/pydpiper

Python code for flexible pipeline control

Primary LanguagePythonOtherNOASSERTION

pydpiper is a set of Python modules that offers programmatic control over pipelines.

It is very much under active development. The paper describing the framework can be found here (note that the internals have changed significantly over time):

http://www.ncbi.nlm.nih.gov/pubmed/25126069

We kindly ask you to reference this paper when using the code. For instructions on installing Pydpiper and optionally configuring it for your HPC environment, see the INSTALL file.

Application modules that utilize the pipeline class definitions are currently in applications folder. These applications may be moved to a separate repository at a later date.

pydpiper supports config files (lowest precedence), environment variables, and command-line flags (highest precedence) in a mostly uniform way via the ConfigArgParse module. For examples, see the config directory; note that unlike the command line, values in key-value pairs must not be quoted (e.g., --queue-type=sge, not --queue-type='sge'). The config file should also be accessible to any remote machines. You can specify a default configuration file location (e.g., for a site-wide default) with the (otherwise undocumented) environment variable PYDPIPER_CONFIG_FILE. Similarly, you can place modified command templates for external tools (see pydpiper/templates) in directories specified by the environment variable PYDPIPER_TEMPLATE_PATH (as usual, a ':'-separated list of directories). Also note that if OMP_NUM_THREADS is not set, we set it to 4 to reduce memory usage by Numpy/OpenBLAS, which could in principle affect some tool; you can still set this yourself (including to an empty value) to change this behaviour.

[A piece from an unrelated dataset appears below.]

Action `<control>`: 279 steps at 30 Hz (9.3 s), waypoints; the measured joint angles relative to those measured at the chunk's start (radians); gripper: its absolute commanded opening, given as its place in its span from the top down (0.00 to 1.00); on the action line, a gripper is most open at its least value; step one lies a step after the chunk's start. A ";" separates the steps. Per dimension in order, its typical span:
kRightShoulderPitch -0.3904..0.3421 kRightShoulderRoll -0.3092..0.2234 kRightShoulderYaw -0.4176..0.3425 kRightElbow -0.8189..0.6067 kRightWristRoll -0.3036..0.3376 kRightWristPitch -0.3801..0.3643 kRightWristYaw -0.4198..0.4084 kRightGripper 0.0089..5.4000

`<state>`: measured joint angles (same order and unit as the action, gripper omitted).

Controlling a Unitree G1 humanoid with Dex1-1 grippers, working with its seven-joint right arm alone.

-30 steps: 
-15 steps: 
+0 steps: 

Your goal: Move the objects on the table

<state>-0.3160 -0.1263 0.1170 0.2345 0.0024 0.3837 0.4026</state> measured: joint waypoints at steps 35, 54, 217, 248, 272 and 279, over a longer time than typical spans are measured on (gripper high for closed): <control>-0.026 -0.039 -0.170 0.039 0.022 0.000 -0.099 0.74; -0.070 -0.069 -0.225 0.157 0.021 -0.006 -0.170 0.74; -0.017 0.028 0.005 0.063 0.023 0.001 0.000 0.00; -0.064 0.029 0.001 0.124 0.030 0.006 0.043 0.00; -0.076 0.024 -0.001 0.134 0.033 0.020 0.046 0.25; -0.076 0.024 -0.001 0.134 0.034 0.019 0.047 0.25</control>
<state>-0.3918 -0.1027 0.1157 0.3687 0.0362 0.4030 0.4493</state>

Pydpiper currently has three backends: local execution (not recommended), a default server-executor engine using qbatch for cluster submission and Pyro5 for RPC (the default), and a newer, more versatile, cluster backend using Makeflow; see the INSTALL file for details. When using Pyro5-based backends, you can also use environment variables to override our configuration defaults for the underlying Pyro library, except for $PYRO_SERVERTYPE and $PYRO_LOGFILE; in particular, you may wish to change $PYRO_LOGLEVEL, since this also controls the verbosity of some of the application's own logging. See the Pyro5 documentation for more options. When using the Makeflow backend, you may pass arbitrary options to Makeflow via --makeflow-opts=....

You may customize external commands (even changing the programs used entirely) via placing edited versions of the command templates (using Jinja2 syntax) in pydpiper/templates into a location on PYDPIPER_TEMPLATE_PATH. Beware that this can break the pipeline in various ways e.g. generating nonlinear transforms in a linear registration step will crash the pipeline, while creating affine transforms with nontrivial Jacobian in the rigid registration steps will silently produce incorrect results.

Pydpiper supports containerised execution of external commands via the --use-singularity, --container-path=..., and --container-args=... flags.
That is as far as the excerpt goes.